ASCII data from stdin can be plotted by including "stdin" in the
list [file...].
-y Y The source for the Y axis data. For ASCII files, this is the
column. For binary files, this is the field name. To plot
multiple curves, this may be specified multiple times. The same
source file, sample ranges, and X axis data are assumed.
--ye equation
The values for the Y axis data are calculated from the equation
sepcified. Multiple equations are allowed.

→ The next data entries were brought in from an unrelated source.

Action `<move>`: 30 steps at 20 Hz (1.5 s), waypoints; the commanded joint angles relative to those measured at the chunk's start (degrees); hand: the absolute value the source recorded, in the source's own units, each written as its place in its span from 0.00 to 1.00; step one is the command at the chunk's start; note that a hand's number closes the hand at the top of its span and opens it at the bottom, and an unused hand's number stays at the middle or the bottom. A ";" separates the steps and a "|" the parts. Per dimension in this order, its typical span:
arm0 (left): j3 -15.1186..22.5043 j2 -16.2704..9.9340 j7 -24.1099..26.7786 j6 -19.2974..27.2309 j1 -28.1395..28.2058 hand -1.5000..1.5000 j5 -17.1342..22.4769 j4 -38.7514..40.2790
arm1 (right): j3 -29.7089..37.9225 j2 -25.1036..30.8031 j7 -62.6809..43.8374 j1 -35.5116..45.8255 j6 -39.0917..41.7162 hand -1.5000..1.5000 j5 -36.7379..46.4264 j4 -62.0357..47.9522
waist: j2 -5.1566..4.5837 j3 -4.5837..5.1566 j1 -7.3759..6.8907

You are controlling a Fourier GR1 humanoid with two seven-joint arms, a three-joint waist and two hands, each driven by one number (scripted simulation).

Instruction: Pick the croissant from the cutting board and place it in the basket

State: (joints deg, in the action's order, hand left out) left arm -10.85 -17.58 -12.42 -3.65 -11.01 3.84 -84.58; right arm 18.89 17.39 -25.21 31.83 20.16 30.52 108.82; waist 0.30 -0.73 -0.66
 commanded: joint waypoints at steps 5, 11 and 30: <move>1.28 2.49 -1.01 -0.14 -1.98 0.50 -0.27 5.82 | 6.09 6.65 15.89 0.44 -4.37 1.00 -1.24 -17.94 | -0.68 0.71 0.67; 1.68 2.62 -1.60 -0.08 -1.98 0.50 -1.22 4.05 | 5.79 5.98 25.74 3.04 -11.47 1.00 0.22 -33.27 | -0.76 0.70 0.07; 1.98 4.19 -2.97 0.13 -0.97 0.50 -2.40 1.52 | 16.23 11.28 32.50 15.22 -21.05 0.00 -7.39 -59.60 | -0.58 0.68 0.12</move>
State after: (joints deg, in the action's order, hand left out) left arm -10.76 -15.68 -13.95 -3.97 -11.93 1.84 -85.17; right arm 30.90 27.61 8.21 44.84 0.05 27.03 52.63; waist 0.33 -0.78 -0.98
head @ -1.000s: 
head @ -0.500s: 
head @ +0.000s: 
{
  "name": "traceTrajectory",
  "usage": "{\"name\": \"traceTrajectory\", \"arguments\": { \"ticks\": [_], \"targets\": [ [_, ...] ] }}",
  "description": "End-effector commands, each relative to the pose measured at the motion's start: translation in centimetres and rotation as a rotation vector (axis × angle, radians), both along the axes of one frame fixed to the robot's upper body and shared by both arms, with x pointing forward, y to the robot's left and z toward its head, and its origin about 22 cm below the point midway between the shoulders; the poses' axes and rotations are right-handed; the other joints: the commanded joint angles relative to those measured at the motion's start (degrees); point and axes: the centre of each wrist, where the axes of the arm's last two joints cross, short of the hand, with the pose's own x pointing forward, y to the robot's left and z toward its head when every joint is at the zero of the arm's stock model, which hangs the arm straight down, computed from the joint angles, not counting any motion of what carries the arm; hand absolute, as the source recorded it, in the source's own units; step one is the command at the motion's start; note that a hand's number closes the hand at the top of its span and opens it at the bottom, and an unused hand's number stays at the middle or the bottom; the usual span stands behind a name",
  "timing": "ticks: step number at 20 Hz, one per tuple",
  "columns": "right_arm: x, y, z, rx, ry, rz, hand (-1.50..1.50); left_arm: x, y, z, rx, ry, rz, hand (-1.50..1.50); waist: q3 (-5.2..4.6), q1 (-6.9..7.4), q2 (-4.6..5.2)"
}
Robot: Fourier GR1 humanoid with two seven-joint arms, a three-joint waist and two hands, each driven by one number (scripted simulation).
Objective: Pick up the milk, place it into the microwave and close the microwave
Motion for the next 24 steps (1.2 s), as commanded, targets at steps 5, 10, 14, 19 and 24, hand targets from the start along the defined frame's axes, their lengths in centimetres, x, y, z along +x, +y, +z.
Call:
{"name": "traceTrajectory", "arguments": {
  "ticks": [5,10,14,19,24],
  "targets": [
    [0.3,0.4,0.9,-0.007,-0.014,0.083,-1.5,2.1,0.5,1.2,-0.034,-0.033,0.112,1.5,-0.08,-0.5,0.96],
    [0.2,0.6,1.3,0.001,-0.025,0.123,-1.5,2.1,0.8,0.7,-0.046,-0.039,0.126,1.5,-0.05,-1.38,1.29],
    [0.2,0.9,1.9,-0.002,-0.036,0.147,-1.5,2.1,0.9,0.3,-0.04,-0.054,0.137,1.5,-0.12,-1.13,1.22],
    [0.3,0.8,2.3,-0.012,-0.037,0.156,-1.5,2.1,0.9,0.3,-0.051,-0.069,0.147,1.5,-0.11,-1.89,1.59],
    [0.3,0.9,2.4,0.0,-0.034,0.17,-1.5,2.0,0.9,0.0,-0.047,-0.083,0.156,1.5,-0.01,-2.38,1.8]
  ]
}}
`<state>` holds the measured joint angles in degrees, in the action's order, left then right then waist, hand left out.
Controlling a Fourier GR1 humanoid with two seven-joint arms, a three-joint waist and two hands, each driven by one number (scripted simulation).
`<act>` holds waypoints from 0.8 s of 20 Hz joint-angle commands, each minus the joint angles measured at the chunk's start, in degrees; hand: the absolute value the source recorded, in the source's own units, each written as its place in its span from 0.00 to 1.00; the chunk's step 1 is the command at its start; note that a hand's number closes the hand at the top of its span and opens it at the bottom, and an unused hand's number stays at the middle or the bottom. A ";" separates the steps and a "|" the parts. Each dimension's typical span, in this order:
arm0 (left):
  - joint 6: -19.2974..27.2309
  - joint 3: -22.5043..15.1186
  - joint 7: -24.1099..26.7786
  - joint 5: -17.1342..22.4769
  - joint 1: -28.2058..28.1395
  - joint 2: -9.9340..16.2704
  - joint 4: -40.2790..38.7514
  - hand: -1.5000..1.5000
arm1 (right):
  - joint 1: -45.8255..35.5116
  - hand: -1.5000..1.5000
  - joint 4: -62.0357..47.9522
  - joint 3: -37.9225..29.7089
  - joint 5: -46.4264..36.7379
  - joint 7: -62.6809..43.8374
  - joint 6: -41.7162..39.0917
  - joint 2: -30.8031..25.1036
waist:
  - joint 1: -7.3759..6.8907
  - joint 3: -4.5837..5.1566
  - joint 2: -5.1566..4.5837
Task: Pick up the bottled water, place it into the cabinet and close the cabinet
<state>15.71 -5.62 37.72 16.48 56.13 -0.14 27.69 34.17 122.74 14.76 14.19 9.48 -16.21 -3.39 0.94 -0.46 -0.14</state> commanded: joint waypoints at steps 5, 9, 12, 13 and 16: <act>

--xe X Use equation x0:x1:n to specify the X vector (INDEX). x0:x1
specifies the range of the vector, and n specifies the the
number of values in X vector.
e.g. -10:10:21 creates this static vector: X =
{-10,-9,-8,...0...8,9,10}
-E text
Pass argument to extension. text is of format
extensionname:argumentlist
e.g. kst -E js:"loadScript(’intplTest.js’)"
-e E Error bars for Y axis data. For ASCII file, refer to the column
holding the data. For binary files use the field name. If
multiple -y Y options are given, this may also be used multiple
times. Individual Y entries are associated in order with
multiple E entries.
-x X The source for the X axis data. For ASCII files, this is the
column. For readata files, this is the field name. If this
option is not specified, the row number in the file is used.
This option can only be given once.
-z Z The source for the Z matrix data (which gets displayed as an
image). For ASCII files, this is the column containing the z
data. For other optional formats (HEALPix, FITS image, etc),
this is the name of the desired matrix field, as displayed in
the matrix dialog. Some matrix-compatible datasources also allow
using an alias which is the number of the desired matrix field.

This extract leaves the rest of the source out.